European CLO Debt Looks Too Good to Ignore in 2020
(Bloomberg) -- Europe’s CLOs are set to move into 2020 offering some of the most attractive spreads available in the corporate debt world.
This year saw new managers flock into the asset class, contributing to just under 30 billion euros ($33 billion) of issuance and setting a fourth consecutive supply record.
“It’s been a strong year for the market with eight new CLO managers joining, triple-As tightening on strong demand and ESG gaining ground,” said Florent Chagnard, who is responsible for syndication and origination in the European CLO New Issue team at Credit Suisse Group AG.
Chagnard added that “all this creates opportunities that investors won’t be able to ignore and we are seeing more global investors coming online drawn to the strong relative value opportunity CLOs offer.”
The robust supply seen in 2019 came despite ongoing comparisons with subprime and one of the toughest period of arbitrage dynamics in recent years. An off-kilter gap between the funds coming in from the loan collateral and the outgoing paid on the CLO bonds has this year compromised day one returns to equity investors, making the junior part of the CLO stack hard to sell.
This dynamic could weigh on issuance in the year ahead, with the most bearish analysts predicting supply to fall by 25%.
Helped by the value of the embedded Euribor floor and the European Central Bank’s monetary policy, top rated CLO spreads have this year provided an opportunity too good for institutional investors to ignore. That could drive compression next year.
“A lot of real money investors should be assessing CLOs, even if some end investors are nervous around the asset class,” said Jonathan Butler, head of European leveraged finance at PGIM Fixed Income.
“A German pension fund needing a 3% to 4% long term investment return, can not achieve that if invested in German Bunds that offer a negative yield,” Butler said, adding that such a fund “should be assessing the risk return value of CLO triple-As, which look ever so cheap compared with European corporate investment grade debt.”
Japanese demand remains the wild card, however. More investment from this region could help drive triple-A spreads lower. But even as anchor investor Norinchukin Bank stepped back in May, the gap was filled by European banks and U.S. investors buying with leverage, which sparked a 20 basis point rally in triple-A spreads.
Further down the CLO stack spreads widened during the second half of 2019 on growing credit stress in CLO portfolios, with the thin buyer base and contagion from the U.S. market pushing European spreads to three-year wides.
This heightened risk awareness caused investors to differentiate between managers based on strategy and performance, resulting in more pronounced price tiering among issuers.
Further idiosyncratic risk and downgrades are anticipated next year, but while rating companies such as Moody’s Investors Service expect a slight increase in defaults, credit enhancement will enable CLOs to continue to perform.
Europe CLOs to Perform Well in 2020 Despite Defaults: Moody’s
European CLO portfolios are also in better health compared to the U.S., and the return of buyers has helped junior mezz spreads retrace their widening into year end.

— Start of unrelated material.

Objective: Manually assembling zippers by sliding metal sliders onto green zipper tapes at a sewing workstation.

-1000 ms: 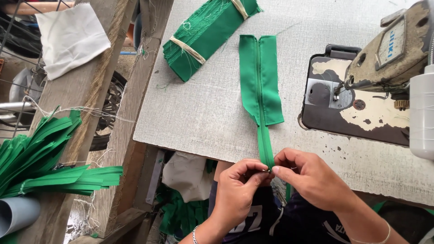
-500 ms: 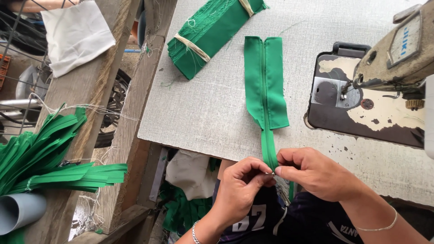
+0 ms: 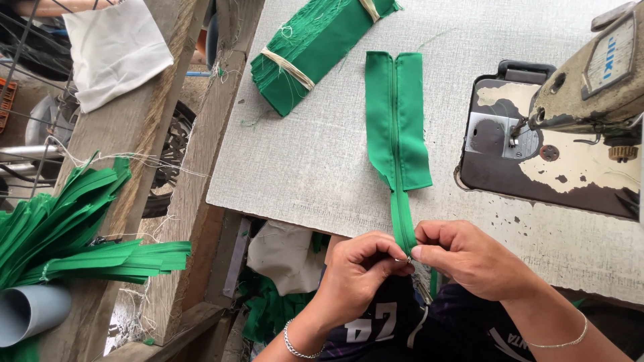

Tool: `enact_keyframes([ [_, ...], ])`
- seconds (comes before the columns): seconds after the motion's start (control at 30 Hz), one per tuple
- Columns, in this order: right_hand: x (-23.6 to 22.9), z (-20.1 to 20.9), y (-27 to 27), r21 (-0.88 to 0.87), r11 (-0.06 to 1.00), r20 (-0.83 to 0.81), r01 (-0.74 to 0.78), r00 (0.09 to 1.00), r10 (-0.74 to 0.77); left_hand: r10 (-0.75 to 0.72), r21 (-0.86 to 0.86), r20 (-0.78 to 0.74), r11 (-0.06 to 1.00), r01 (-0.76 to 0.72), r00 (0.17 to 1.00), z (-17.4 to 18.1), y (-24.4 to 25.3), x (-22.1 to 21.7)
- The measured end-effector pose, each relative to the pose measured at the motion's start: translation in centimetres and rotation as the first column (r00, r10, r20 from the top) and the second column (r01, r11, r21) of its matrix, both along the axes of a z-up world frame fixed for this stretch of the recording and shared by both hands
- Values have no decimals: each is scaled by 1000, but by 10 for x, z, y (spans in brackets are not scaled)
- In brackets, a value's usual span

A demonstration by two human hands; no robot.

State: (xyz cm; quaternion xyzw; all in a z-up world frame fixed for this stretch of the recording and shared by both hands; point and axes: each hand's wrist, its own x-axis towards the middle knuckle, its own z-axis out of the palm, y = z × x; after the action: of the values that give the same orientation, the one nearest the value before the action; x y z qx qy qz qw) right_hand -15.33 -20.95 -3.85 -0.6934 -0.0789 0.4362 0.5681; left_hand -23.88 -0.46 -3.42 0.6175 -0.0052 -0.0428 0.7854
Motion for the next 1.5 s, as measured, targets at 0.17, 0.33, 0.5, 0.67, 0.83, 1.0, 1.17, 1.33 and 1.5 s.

“The underlying fundamentals of CLOs continue to outperform the rest of credit markets mainly due to their robust structures and embedded subordination,” said Credit Suisse’s Chagnard.
The proliferation of ESG standards in the European CLO market could also cause eventual tiering in AAA pricing, notes Barclays CLO strategist Geoff Horton in a “Global Securitized Product Outlook” note.
Nine European managers have already incorporated ESG screening into their CLO strategies--NIBC Bank NV took this further by also scoring the underlying loans--and others should follow as investors seek out sustainable investments.
Perfectly balanced arbitrage dynamics rarely exist, but as collateral spreads tightened and liabilities widened it has never been so difficult, according to one manager. That’s especially true for those selling 95% of the equity tranche leading to more fee sharing and creative structuring.
Captive equity vehicles handed a clear advantage to issuers including Ares Management, Apollo/Redding Ridge, Blackstone/GSO and CVC Credit Partners, which were the only managers to print three CLOs this year.
“Risk retention funds have become more and more important for the market and those managers with access to these or other equity solutions will find it easier to print deals,” said Nikunj Gupta, a director of new issue CLOs at Deutsche Bank AG. “There’s a difference between the fee rebate to third party investors and to risk retention funds.”
Rather than cut fees for another year some managers may pause before opening a new warehouse potentially slowing CLO creation in 2020. The availability of suitable loan assets is the other determinate, as lower loan spreads and poorer credit quality slow the time taken to ramp warehouses.
Still, this year has shown that it’s hard to stop the CLO printing machine, and with early indications for an uptick in M&A backed loan volumes next year, managers could get the supply they need to forge ahead. More new managers will boost the now 54 strong issuer base, and there are estimates of more than 50 warehouses open, some delayed from the final quarter of 2019.
Read More: Europe’s CLO Issuer Base More Than Triples In Past Six Years
“Things are likely to slow down, but CLO supply will continue to be driven by asset availability and if primary loan origination increases, then maybe the CLO market will rebalance and issuance will pick up,” said Deutsche Bank’s Gupta.